A young blond white man in a seersucker suit, who looked as though he might be an alumnus of Ole Miss, sat on the edge of the Colonel’s desk, swinging his leg.
“Are you going to talk to them?” he asked in a college-trained voice with a slight southern accent.
The Colonel removed his cheroot and studied the ash on the tip. His actions were deliberate; his expression impassive. He spoke in a voice that was slow and calculated, with a southern accent as thick as molasses in the winter.
“Not yet, son, let’s let it simmer a bit. You can’t rush these darkies; they’ll come around in their own good time.”
The young man peered through a clear crack in the plastered window. He looked anxious. “We haven’t got all the time in the world,” he said.

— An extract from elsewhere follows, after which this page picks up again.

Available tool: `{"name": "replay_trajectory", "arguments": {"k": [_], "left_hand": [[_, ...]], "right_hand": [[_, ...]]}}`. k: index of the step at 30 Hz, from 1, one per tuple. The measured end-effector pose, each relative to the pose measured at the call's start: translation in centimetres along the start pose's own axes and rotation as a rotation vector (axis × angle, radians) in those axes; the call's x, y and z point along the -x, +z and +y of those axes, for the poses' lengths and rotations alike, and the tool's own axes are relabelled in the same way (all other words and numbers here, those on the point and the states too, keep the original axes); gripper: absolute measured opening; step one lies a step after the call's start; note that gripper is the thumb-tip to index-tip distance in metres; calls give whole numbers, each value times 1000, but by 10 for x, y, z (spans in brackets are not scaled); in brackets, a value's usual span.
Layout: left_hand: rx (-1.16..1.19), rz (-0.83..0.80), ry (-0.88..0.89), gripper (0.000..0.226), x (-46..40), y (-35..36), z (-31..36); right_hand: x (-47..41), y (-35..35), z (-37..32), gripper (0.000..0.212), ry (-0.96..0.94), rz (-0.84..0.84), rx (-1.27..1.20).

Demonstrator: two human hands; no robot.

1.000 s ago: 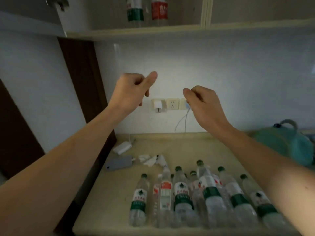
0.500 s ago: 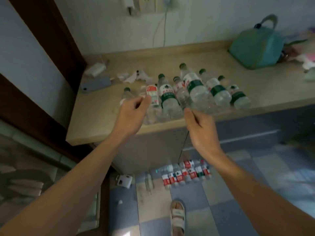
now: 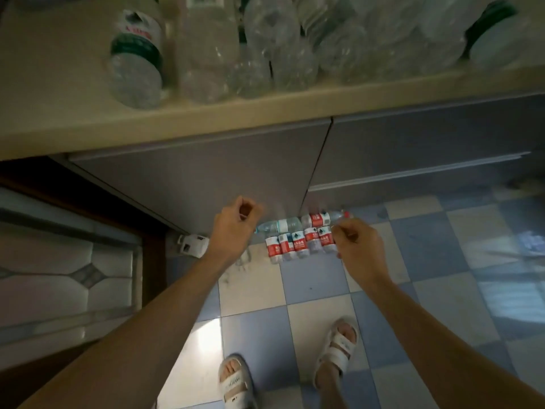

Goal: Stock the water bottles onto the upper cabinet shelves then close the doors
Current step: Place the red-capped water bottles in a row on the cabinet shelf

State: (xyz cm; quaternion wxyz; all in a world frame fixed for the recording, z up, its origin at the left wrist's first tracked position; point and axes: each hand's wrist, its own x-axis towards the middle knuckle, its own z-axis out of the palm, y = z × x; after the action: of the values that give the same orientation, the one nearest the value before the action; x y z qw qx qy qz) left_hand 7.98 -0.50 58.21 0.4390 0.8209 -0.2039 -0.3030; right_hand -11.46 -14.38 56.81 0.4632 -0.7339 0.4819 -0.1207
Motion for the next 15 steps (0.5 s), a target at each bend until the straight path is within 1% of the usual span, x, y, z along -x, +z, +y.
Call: {"name": "replay_trajectory", "arguments": {"k": [3, 5, 7, 11, 15], "left_hand": [[36, 83, -46, 12, -37, 50, -50], [45, 100, -90, 9, -60, 85, -89], [33, 105, -133, 14, -83, 118, -131], [-16, 185, -198, 21, -127, 170, -217], [-50, 221, -244, 28, -168, 212, -299]], "right_hand": [[-39, 19, 61, 25, 7, -3, 19], [-66, 34, 104, 26, 3, -27, 62], [-92, 49, 148, 22, 12, -53, 109], [-149, 84, 232, 10, 17, -70, 173], [-206, 118, 313, 10, 66, -36, 193]]}}
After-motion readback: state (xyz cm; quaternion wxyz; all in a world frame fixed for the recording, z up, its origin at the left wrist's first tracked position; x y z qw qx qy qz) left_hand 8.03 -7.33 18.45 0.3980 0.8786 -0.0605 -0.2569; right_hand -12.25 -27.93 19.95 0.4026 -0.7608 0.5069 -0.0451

The Colonel looked up at him, smiling with perfect white dentures, but his eyes remained cold. “What’s your hurry, son,
you got a gal waiting?”
The young man blushed and looked down sullenly. “All these niggers make me nervous,” he confessed.
“Now don’t start feeling guilty, son,” the Colonel said. “Remember it’s for their own good. You got to learn to think of niggers with love and charity.”
The young man smiled sardonically and remained silent.
At the back of the room were two desks side by side, bearing the legends:
Applications.
They were presided over by two neat young colored men who shuffled application forms to look occupied. From time to time the Colonel looked at them approvingly, as though to say, “See how far you’ve come.” But they had the expressions of guilty fathers who’ve been caught robbing their babies’ banks.